Problem details:
You are asked to filter the data below and copy every line holding "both".
[Input data]
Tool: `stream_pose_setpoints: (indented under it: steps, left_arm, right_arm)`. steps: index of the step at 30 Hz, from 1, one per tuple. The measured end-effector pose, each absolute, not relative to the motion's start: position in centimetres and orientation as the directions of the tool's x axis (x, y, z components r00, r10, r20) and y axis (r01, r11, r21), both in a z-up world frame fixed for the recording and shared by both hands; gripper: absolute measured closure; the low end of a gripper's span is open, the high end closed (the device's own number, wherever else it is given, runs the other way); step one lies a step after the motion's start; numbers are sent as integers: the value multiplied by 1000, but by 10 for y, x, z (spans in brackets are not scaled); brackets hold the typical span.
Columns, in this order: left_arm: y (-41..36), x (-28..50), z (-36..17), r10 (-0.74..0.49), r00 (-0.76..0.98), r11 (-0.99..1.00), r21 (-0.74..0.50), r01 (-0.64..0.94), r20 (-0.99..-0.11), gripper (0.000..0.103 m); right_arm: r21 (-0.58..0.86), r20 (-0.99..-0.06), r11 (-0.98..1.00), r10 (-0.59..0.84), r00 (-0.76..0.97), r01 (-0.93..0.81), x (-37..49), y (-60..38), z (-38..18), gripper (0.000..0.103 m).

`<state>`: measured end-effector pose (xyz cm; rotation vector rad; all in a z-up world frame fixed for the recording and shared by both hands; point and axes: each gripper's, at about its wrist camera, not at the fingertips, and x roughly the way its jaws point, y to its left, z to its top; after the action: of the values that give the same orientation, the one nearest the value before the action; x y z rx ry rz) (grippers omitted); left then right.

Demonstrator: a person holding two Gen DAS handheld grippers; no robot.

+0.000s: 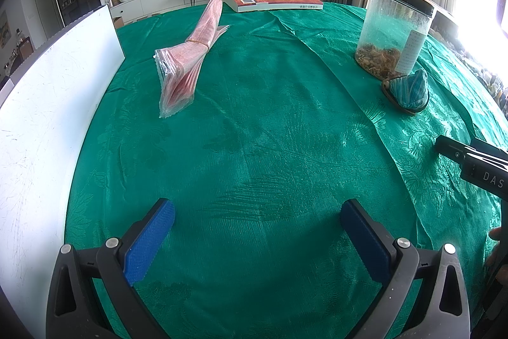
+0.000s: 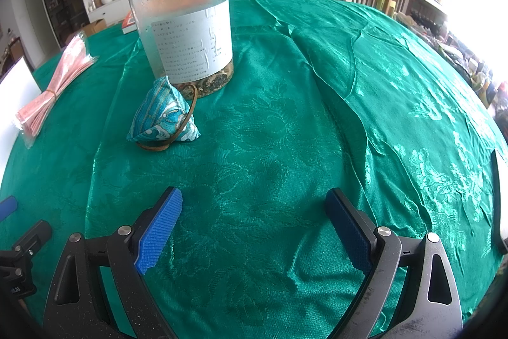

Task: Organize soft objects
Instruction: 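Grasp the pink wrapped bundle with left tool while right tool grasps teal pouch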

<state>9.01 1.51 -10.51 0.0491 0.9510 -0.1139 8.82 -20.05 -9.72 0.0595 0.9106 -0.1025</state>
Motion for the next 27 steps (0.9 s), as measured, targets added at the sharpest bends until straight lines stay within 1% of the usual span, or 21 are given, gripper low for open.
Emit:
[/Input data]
Response to the task:
Tool: `stream_pose_setpoints: (indented under it: steps, left_arm, right_arm)`. steps: index of the step at 30 Hz, from 1, one per tuple. The measured end-effector pose, each absolute, not relative to the motion's start: position in centimetres and orientation as the directions of the tool's x axis (x, y, z components r00, r10, r20) and y axis (r01, r11, r21), both in a z-up world frame fixed for the recording and shared by both hands; gripper: absolute measured closure; the low end of a gripper's span is open, the high end closed (the device's own number, wherever else it is given, runs the other way); step one lies a step after the motion's start; numbers are sent as integers: the value multiplied by 1000, but by 10 for y, x, z (spans in brackets are not scaled); brackets hold the typical span.
`<state>`: measured end-effector pose (xyz cm; rotation vector rad; all in a z-up world frame fixed for the recording and shared by both hands; point and axes: each gripper's, at about its wrist camera, not at the fingertips, and x roughly the way its jaws point, y to its left, z to its top; after the action: of the values that give the same orientation, the one nearest the value before the action; x y z rx ry rz) (grippers omitted); left then right.

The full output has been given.